Oksana. Le petit chouchou d'Alexandre, visiblement, si elle était liée au bastion Vympel, et probablement une femme sur laquelle il ne fallait pas marcher sur les pieds. Pour un instant, il aurait pu croire voir Sevastianna. Et Sevastianna, autrefois avait été une femme, qui bien que gentille, pouvait se révéler devenir un véritable ours. La différence entre elle et Oksana étant que l'une avait l'air d'un véritable ours avec la stature musculaire et l'autre avait toujours cet air de féminité. La posture d'Oksana respirait la volonté et confiance. Quand d'autres aurait probablement écouter passivement la femme, la brigade de Volkovar était disciplinée pour ne pas laisser les genres devenir un obstacle.

-Vous avez entendu, les mioches ? En avant.

Les jeunes recrues ne prirent pas de retard, s'approchant alors de la divine caisse pour pouvoir prendre en main l'un des fusils automatiques du Métro. Oksana s'approcha pour faire part d'un commentaire de génie dont il n'avait jamais pensé pouvoir exister, et lui rendant un regard morne et peu intéressé, il lui répondit calmement.
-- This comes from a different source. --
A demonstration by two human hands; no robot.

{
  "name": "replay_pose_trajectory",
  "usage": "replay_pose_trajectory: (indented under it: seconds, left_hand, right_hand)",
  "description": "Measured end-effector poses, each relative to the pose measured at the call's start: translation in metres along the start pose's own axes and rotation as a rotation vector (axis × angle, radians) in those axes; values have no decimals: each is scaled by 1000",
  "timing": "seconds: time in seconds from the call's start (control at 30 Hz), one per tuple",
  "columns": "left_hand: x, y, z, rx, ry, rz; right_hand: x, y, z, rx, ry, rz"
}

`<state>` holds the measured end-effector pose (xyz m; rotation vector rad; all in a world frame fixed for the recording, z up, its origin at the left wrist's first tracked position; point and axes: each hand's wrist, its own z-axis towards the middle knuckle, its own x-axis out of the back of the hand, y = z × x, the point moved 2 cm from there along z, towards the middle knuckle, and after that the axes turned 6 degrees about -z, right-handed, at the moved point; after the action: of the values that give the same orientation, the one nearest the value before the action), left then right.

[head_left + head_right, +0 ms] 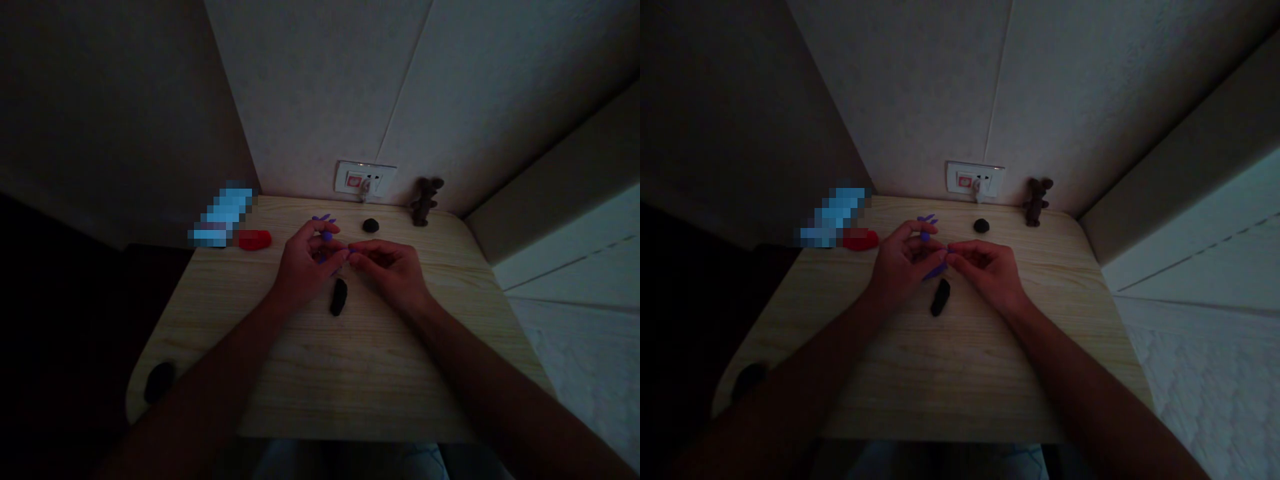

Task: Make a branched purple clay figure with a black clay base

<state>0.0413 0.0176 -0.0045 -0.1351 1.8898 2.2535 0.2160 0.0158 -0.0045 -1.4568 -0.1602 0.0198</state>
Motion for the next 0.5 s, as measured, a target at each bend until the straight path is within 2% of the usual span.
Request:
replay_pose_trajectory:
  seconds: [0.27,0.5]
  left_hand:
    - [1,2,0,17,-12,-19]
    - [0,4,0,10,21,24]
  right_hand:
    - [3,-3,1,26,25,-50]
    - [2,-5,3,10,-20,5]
-L'un des nombreux avantages de devenir Stalker, c'est de respirer la santé en tout temps.

Le brun tourna son regard vers la brigade ayant pris position près du stand de tir. Non loin, se trouvait un bouton pour les cibles mouvantes, avec la possibilité de régler la vitesse de ceux-ci, attendant alors les prochaines recommandations et préceptes de la brune se tenant près de Volkovar.

-Comment va Alex ? Je ne l'ai pas vu depuis longtemps. Respire-t-il autant la joie de vivre qu'avant ?

Andrei fit signe alors aux autres de se taire d'un signe de la main, et ainsi, obtint son silence.